Task to complete |
An unchanged copy of every record below, without pictures, is the goal.

Available records |
———

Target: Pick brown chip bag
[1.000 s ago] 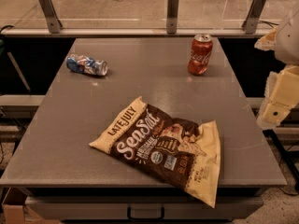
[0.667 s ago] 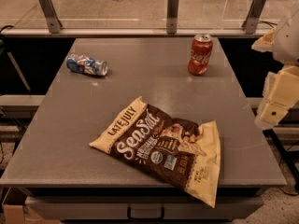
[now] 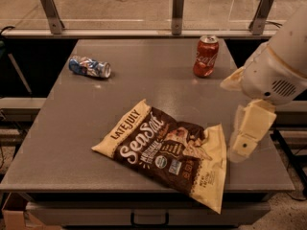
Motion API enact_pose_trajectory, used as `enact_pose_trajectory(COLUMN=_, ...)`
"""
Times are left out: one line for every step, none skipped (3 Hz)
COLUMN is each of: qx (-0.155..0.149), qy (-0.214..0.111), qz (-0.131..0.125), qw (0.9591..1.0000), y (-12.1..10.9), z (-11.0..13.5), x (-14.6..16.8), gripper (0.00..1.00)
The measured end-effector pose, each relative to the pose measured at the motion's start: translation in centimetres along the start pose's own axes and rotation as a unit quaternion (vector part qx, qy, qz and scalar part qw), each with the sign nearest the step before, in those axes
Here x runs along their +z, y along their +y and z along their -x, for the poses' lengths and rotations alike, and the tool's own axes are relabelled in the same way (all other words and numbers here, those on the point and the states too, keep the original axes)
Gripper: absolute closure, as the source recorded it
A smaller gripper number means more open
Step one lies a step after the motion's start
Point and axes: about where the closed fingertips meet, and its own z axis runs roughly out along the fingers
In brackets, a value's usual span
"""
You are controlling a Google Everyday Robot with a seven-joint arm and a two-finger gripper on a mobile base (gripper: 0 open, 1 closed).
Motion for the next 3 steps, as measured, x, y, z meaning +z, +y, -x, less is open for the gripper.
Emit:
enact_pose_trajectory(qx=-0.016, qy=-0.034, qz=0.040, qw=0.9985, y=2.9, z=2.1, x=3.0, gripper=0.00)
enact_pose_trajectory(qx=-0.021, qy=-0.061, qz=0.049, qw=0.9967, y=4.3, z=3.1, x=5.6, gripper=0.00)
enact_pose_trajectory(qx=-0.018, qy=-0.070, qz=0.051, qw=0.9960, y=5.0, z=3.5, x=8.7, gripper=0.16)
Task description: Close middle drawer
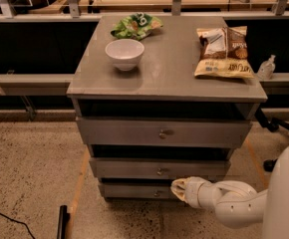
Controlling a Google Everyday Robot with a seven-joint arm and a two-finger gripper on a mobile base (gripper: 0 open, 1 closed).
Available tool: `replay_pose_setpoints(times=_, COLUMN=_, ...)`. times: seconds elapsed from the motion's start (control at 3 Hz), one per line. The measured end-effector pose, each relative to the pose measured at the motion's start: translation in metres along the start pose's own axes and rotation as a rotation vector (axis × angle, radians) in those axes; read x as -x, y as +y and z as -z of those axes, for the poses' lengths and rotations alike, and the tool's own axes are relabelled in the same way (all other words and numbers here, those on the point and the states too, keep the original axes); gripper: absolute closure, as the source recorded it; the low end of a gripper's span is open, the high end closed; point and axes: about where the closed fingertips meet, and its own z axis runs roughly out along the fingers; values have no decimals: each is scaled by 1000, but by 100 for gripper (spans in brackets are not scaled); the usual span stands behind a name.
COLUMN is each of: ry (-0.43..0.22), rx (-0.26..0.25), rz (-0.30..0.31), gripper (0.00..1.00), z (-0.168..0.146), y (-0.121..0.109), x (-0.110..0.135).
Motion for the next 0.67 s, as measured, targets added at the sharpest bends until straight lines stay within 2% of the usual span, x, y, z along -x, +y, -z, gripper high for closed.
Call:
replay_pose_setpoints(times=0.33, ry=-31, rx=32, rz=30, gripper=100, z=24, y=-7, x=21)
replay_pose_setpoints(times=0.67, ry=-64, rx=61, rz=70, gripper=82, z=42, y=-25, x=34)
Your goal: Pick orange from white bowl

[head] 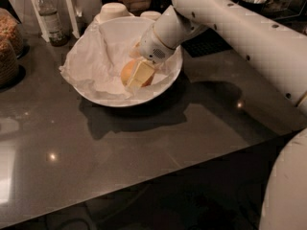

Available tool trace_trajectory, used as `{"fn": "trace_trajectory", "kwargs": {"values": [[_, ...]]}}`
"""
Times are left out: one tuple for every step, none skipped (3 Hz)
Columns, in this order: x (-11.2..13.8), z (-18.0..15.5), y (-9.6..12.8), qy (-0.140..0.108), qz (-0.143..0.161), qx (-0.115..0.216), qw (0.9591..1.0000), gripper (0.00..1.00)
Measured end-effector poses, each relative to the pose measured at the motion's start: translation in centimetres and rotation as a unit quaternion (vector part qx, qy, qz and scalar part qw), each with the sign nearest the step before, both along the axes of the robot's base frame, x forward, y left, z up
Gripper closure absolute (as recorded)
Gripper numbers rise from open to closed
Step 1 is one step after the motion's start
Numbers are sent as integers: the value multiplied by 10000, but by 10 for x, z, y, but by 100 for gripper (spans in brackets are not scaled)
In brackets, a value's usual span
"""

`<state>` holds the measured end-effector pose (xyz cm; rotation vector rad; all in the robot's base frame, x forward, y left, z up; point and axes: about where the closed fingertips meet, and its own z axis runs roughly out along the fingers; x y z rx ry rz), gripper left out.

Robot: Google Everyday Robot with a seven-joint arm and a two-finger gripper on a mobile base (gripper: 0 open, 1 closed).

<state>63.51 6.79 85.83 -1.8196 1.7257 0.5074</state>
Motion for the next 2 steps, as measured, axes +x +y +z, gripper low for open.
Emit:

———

Response area |
Target: Pick brown chip bag
[1.000 s ago] 
[0.667 s ago] 
[now] 
Motion API enact_pose_trajectory, used as `enact_pose_trajectory(COLUMN=_, ...)`
"""
Times are left out: one line for every step, none skipped (3 Hz)
COLUMN is each of: qx (-0.155..0.149), qy (-0.214..0.111), qz (-0.131..0.125), qw (0.9591..1.0000), y (-12.1..10.9), z (-11.0..13.5), x (-14.6..16.8), gripper (0.00..1.00)
The measured end-effector pose, each relative to the pose measured at the motion's start: translation in centimetres along the start pose's own axes and rotation as a unit quaternion (vector part qx, qy, qz and scalar part qw), each with the sign nearest the step before, in those axes
Here x runs along their +z, y along their +y and z along their -x, for the poses' lengths and rotations alike, and the tool's own axes are relabelled in the same way (all other words and numbers here, those on the point and the states too, keep the original axes)
Gripper: absolute closure, as the source recorded it
A smaller gripper number means more open
Step one lies a step after the motion's start
Point and axes: about where the closed fingertips meet, and its own z axis runs roughly out along the fingers
In brackets, a value's usual span
"""
You are controlling a Google Everyday Robot with a seven-joint arm and a two-finger gripper on a mobile base (gripper: 0 open, 1 closed).
Motion for the next 3 steps, as measured, x, y, z meaning +z, +y, -x, less is open for the gripper.
Emit:
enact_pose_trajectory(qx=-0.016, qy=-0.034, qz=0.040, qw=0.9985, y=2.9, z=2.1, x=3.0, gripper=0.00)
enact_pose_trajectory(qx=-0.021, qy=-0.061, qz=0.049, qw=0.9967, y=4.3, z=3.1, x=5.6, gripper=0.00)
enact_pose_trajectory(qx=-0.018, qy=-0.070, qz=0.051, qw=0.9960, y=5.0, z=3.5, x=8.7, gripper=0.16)
Task description: Close middle drawer
Controlling a Google Everyday Robot with a seven-joint arm and a two-finger gripper on a mobile base (gripper: 0 open, 1 closed).
Available tool: `replay_pose_setpoints(times=_, COLUMN=_, ...)`. times: seconds elapsed from the motion's start (control at 3 Hz), one per line. The measured end-effector pose, each relative to the pose measured at the motion's start: translation in metres along the start pose's own axes and rotation as a rotation vector (axis × angle, radians) in those axes; read x as -x, y as +y and z as -z of those axes, for the poses' lengths and rotations alike, and the tool's own axes are relabelled in the same way (all other words and numbers here, those on the point and the states too, keep the original axes); gripper: absolute closure, as the source recorded it; the low end of a gripper's span is open, the high end closed; point and axes: about where the closed fingertips meet, and its own z axis runs roughly out along the fingers; values have no decimals: each is scaled by 1000, but by 100 for gripper (spans in brackets are not scaled); the usual span stands behind a name.
COLUMN is each of: ry (-0.43..0.22), rx (-0.26..0.25), rz (-0.30..0.31), gripper (0.00..1.00), z (-0.168..0.146), y (-0.121..0.109), x (-0.110..0.135).
Motion for the next 0.67 s, as measured, targets added at the sharpest bends until straight lines stay within 2% of the usual span, x, y, z along -x, +y, -z, gripper high for closed.
Call:
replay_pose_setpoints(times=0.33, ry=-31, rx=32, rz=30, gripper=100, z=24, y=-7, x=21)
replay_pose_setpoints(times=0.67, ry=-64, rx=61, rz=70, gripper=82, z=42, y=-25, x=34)
Your goal: Pick orange from white bowl

[head] 

Available tool trace_trajectory, used as `{"fn": "trace_trajectory", "kwargs": {"values": [[_, ...]]}}`
"""
Times are left out: one tuple for every step, none skipped (3 Hz)
Columns, in this order: x (-11.2..13.8), z (-18.0..15.5), y (-9.6..12.8), qy (-0.140..0.108), qz (-0.143..0.161), qx (-0.115..0.216), qw (0.9591..1.0000), gripper (0.00..1.00)
Measured end-effector poses, each relative to the pose measured at the motion's start: translation in centimetres and rotation as a unit quaternion (vector part qx, qy, qz and scalar part qw), each with the sign nearest the step before, both along the axes of the robot's base frame, x forward, y left, z up
Gripper closure absolute (as recorded)
Gripper numbers rise from open to closed
Step 1 is one step after the motion's start
Numbers are sent as integers: the value multiplied by 10000, but by 10 for x, z, y, but by 100 for gripper (spans in brackets are not scaled)
In brackets, a value's usual span
"""

`<state>` holds the measured end-effector pose (xyz cm; rotation vector rad; all in the robot's base frame, x forward, y left, z up; point and axes: about where the closed fingertips meet, and its own z axis runs roughly out along the fingers; x y z rx ry rz), gripper left out.

Robot: Google Everyday Robot with a seven-joint arm and a two-finger gripper on a mobile base (gripper: 0 open, 1 closed).

<state>63.51 6.79 85.83 -1.8196 1.7257 0.5074</state>
Motion for the next 2 steps, as measured, axes +x +y +z, gripper low for open.
Emit:

Nothing further belongs to this answer.